Jack o fizera pegar um alto empréstimo
para abrir um negócio em sociedade,
pegara todo o dinheiro e sumira para um paraíso fiscal, largando-o com todas as
dívidas e prisão por dez anos. Os mesmos dez anos que passara na cadeia ouvindo
Legião Urbana sem parar: “violência e estupro do seu corpo, você vai ver eu vou
te pegar”.
Agora
estava ali, fora da cana, pronto para cobrar as mazelas sofridas. Soubera do
acidente que vitimara Jack e a levara àquele leito de hospital. Excesso de
uísque e pó. Ouvira que estava paralisada do pescoço para baixo, só movia os
olhos terríveis. Não estava falando. A boca de lábios finos permanecia com um
sorriso metade Coringa, metade Mona Lisa; o lençol tapava um corpo outrora
invejável. Parecia uma minhoca enorme, ali estirada, sem estrutura óssea. Esse
pensamento o fez sorrir alto, aos soluços, por um momento. Estava pior do que
ele, Jack.
Sem mais delongas puxou o porrete do
meio do buquê e segurou-o firme com as duas mãos. Teria a justiça finalmente!
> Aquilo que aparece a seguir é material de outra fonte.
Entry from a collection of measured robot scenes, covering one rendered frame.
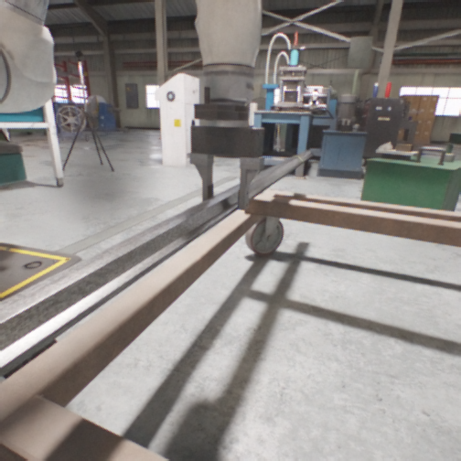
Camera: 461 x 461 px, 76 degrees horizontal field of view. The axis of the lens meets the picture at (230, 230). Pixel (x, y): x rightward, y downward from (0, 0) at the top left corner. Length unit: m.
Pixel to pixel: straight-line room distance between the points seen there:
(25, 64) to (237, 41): 0.47
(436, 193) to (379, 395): 1.50
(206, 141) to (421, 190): 1.78
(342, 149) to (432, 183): 1.77
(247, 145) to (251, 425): 0.59
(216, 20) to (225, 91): 0.10
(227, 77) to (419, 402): 0.84
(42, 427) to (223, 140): 0.48
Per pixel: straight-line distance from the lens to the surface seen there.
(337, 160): 3.79
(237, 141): 0.55
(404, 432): 0.87
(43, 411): 0.46
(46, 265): 0.75
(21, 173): 0.76
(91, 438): 0.42
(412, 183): 2.20
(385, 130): 5.11
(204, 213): 0.49
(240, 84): 0.55
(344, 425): 0.83
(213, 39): 0.55
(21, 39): 0.83
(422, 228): 1.05
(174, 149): 4.18
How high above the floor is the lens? 0.63
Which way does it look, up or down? 20 degrees down
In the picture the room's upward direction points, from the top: 2 degrees clockwise
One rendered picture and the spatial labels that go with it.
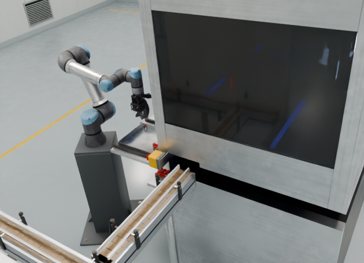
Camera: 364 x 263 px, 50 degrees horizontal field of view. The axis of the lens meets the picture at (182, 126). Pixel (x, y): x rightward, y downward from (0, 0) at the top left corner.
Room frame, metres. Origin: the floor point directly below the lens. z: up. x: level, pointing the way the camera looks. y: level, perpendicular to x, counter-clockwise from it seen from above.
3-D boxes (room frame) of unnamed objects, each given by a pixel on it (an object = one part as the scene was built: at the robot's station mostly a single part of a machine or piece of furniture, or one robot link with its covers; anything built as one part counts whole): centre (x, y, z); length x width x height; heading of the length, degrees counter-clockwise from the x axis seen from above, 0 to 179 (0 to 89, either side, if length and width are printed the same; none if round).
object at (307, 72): (1.49, -0.27, 1.50); 0.85 x 0.01 x 0.59; 55
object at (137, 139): (2.03, 0.20, 0.90); 0.34 x 0.26 x 0.04; 55
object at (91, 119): (2.25, 0.60, 0.96); 0.13 x 0.12 x 0.14; 145
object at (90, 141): (2.24, 0.61, 0.84); 0.15 x 0.15 x 0.10
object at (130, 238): (1.38, 0.20, 0.92); 0.69 x 0.15 x 0.16; 145
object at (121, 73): (2.20, 0.34, 1.28); 0.11 x 0.11 x 0.08; 55
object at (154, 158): (1.70, 0.15, 0.99); 0.08 x 0.07 x 0.07; 55
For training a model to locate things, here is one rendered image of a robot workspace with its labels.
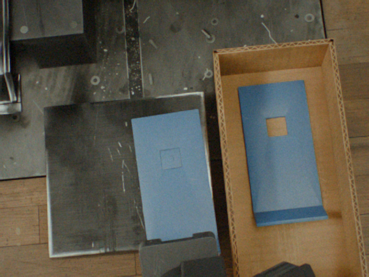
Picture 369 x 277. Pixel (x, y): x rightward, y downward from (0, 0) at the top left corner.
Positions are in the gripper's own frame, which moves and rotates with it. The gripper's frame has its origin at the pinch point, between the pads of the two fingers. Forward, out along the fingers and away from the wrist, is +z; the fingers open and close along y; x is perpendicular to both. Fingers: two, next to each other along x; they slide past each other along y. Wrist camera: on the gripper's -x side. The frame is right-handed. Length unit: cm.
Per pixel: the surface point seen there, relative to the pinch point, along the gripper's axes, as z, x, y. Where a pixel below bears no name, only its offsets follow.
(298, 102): 9.7, -14.3, 10.7
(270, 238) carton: 3.2, -9.0, -1.2
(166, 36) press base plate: 15.6, -1.5, 19.0
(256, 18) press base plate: 15.8, -11.6, 19.4
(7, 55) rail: 6.3, 14.0, 20.6
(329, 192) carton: 5.1, -15.7, 2.0
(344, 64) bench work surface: 12.3, -20.1, 13.5
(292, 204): 4.4, -11.7, 1.6
Estava por cima literalmente e dessa vez não tinha como ser enganado. Deu dois
passos em direção à cama e ergueu o porrete acima da própria cabeça,
deliciando-se com a hora da vingança.
Qual não foi a sua surpresa enquanto
descia os braços pronto para a primeira das porretadas fatais quando, por baixo
dos lençóis apareceu a ponta de uma arma calibre doze, na mão direita de Jack.
Dois tiros à queima roupa lhe
explodiram o peito. Com os olhos arregalados, largou o porrete e notou a massa
de tomate se espalhar pelo quarto branco. Surpreendido pela derradeira vez, viu
que não era páreo para Jack.
Em seu último suspiro, surgiu claramente
a moral da história: “Quem nasce para pinto jamais se tornará frango”.